WORK REQUEST: The first line of the entries below, the line containing "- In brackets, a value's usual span", and every line between them should be repeated exactly, and nothing else.

════════

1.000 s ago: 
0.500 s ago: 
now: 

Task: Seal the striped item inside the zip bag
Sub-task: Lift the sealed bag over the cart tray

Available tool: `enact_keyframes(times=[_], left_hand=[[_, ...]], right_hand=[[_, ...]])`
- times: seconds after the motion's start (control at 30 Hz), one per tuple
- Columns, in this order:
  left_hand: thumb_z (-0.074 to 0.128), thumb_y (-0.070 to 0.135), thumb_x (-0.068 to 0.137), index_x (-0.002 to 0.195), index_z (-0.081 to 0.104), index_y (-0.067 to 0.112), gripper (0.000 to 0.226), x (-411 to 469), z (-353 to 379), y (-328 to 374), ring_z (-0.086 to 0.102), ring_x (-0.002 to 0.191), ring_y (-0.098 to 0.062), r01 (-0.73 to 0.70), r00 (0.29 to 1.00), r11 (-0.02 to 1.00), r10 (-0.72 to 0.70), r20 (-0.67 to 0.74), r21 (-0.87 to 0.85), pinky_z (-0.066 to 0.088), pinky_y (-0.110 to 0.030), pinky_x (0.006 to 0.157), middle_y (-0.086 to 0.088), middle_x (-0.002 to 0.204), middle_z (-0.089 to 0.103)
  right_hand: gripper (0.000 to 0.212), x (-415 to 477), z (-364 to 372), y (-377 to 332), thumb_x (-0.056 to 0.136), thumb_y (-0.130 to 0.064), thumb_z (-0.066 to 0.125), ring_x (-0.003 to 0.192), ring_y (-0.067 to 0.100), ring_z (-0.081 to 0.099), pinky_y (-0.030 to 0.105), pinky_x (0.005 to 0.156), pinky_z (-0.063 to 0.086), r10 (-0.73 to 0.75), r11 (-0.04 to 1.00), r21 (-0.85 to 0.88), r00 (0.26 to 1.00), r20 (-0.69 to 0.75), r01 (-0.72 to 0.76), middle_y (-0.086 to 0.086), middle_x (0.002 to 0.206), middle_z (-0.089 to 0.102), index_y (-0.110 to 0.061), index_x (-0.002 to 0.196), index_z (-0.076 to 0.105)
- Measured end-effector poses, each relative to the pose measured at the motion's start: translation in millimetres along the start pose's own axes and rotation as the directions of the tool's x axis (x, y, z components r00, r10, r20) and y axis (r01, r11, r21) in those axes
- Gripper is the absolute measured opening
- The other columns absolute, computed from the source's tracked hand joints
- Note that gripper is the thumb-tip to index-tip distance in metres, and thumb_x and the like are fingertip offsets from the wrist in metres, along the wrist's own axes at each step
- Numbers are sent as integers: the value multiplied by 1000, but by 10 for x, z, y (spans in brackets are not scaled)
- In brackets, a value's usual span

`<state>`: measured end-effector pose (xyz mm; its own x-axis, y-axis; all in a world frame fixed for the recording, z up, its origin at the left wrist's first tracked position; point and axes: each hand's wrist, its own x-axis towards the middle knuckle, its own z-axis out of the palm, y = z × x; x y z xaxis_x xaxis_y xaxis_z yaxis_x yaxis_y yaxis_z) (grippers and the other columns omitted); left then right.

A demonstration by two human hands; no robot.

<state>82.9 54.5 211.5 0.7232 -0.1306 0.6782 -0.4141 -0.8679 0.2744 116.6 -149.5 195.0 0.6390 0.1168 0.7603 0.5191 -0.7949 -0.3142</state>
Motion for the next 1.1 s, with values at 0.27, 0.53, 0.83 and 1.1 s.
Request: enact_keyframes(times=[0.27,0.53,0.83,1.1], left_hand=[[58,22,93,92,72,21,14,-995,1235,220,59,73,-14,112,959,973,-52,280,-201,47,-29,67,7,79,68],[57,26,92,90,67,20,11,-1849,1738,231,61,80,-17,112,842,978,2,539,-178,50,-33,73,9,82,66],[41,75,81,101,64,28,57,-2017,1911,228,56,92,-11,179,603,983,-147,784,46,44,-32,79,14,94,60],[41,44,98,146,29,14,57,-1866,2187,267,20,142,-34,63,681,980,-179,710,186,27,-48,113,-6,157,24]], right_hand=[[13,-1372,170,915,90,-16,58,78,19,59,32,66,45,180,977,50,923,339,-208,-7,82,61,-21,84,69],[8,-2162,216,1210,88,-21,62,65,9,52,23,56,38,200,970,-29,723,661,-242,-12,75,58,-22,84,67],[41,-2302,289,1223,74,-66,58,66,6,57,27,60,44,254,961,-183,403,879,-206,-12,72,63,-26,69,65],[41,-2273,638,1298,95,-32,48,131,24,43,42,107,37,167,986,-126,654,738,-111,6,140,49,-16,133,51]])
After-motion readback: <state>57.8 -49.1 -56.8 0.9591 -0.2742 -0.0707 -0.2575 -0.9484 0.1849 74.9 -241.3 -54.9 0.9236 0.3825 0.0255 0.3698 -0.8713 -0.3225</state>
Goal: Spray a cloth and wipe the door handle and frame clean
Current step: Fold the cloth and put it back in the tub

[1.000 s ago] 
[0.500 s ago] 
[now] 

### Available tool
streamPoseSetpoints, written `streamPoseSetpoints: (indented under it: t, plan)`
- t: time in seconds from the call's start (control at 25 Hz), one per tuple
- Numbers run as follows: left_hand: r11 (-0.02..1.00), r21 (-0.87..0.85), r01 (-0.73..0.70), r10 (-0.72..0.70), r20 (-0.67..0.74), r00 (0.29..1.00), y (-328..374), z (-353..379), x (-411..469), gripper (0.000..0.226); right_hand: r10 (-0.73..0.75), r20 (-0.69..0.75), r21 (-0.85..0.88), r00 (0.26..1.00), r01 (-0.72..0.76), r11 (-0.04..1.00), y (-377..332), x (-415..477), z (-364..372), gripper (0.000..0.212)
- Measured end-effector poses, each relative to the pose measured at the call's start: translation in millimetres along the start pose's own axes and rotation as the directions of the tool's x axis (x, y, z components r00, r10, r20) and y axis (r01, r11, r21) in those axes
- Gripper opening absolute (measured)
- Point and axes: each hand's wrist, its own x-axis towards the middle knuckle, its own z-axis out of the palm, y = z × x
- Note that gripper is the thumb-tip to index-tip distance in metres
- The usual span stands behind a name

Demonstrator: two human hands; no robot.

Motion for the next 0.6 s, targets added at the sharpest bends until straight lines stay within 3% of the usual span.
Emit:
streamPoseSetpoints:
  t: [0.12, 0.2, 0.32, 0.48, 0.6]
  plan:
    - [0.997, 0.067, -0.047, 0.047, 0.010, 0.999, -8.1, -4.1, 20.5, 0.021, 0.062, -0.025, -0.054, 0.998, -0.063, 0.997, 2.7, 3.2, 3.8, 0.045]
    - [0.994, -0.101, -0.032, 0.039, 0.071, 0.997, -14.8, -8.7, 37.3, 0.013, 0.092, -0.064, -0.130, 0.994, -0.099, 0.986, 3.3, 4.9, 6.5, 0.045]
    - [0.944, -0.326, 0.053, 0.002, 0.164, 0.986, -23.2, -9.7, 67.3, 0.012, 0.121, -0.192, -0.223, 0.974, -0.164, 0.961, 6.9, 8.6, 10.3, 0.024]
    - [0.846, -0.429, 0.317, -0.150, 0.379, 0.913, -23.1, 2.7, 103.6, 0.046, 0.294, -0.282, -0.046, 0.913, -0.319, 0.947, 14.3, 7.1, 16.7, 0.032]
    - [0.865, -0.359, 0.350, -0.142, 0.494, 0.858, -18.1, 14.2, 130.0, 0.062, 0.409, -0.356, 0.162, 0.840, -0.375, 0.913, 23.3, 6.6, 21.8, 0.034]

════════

SOLUTION TO THE EXERCISE:
1.000 s ago: 
0.500 s ago: 
now: 

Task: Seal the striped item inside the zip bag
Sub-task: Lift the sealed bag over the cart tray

Available tool: `enact_keyframes(times=[_], left_hand=[[_, ...]], right_hand=[[_, ...]])`
- times: seconds after the motion's start (control at 30 Hz), one per tuple
- Columns, in this order:
  left_hand: thumb_z (-0.074 to 0.128), thumb_y (-0.070 to 0.135), thumb_x (-0.068 to 0.137), index_x (-0.002 to 0.195), index_z (-0.081 to 0.104), index_y (-0.067 to 0.112), gripper (0.000 to 0.226), x (-411 to 469), z (-353 to 379), y (-328 to 374), ring_z (-0.086 to 0.102), ring_x (-0.002 to 0.191), ring_y (-0.098 to 0.062), r01 (-0.73 to 0.70), r00 (0.29 to 1.00), r11 (-0.02 to 1.00), r10 (-0.72 to 0.70), r20 (-0.67 to 0.74), r21 (-0.87 to 0.85), pinky_z (-0.066 to 0.088), pinky_y (-0.110 to 0.030), pinky_x (0.006 to 0.157), middle_y (-0.086 to 0.088), middle_x (-0.002 to 0.204), middle_z (-0.089 to 0.103)
  right_hand: gripper (0.000 to 0.212), x (-415 to 477), z (-364 to 372), y (-377 to 332), thumb_x (-0.056 to 0.136), thumb_y (-0.130 to 0.064), thumb_z (-0.066 to 0.125), ring_x (-0.003 to 0.192), ring_y (-0.067 to 0.100), ring_z (-0.081 to 0.099), pinky_y (-0.030 to 0.105), pinky_x (0.005 to 0.156), pinky_z (-0.063 to 0.086), r10 (-0.73 to 0.75), r11 (-0.04 to 1.00), r21 (-0.85 to 0.88), r00 (0.26 to 1.00), r20 (-0.69 to 0.75), r01 (-0.72 to 0.76), middle_y (-0.086 to 0.086), middle_x (0.002 to 0.206), middle_z (-0.089 to 0.102), index_y (-0.110 to 0.061), index_x (-0.002 to 0.196), index_z (-0.076 to 0.105)
- Measured end-effector poses, each relative to the pose measured at the motion's start: translation in millimetres along the start pose's own axes and rotation as the directions of the tool's x axis (x, y, z components r00, r10, r20) and y axis (r01, r11, r21) in those axes
- Gripper is the absolute measured opening
- The other columns absolute, computed from the source's tracked hand joints
- Note that gripper is the thumb-tip to index-tip distance in metres, and thumb_x and the like are fingertip offsets from the wrist in metres, along the wrist's own axes at each step
- Numbers are sent as integers: the value multiplied by 1000, but by 10 for x, z, y (spans in brackets are not scaled)
- In brackets, a value's usual span

Work on this exercise is finished, so nothing remains.